> _Directions for this task_: Reproduce the lines of the listing exactly, beginning at the top, until the line with "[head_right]" has been reproduced too.

━━━━━━━━

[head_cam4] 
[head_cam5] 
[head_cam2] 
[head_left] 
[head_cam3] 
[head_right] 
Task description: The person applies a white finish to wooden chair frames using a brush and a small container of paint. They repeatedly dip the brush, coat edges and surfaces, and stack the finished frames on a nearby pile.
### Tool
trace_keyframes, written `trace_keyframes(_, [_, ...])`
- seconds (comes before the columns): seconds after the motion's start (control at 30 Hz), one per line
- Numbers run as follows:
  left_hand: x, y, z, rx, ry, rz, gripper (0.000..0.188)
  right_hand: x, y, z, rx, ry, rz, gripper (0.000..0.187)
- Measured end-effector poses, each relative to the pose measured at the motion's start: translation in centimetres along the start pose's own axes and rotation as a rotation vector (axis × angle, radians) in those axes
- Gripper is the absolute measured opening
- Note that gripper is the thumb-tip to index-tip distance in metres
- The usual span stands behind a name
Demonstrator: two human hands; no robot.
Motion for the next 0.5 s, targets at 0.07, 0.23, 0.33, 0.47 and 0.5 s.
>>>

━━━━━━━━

> _Solution to this exercise_:
[head_cam4] 
[head_cam5] 
[head_cam2] 
[head_left] 
[head_cam3] 
[head_right] 

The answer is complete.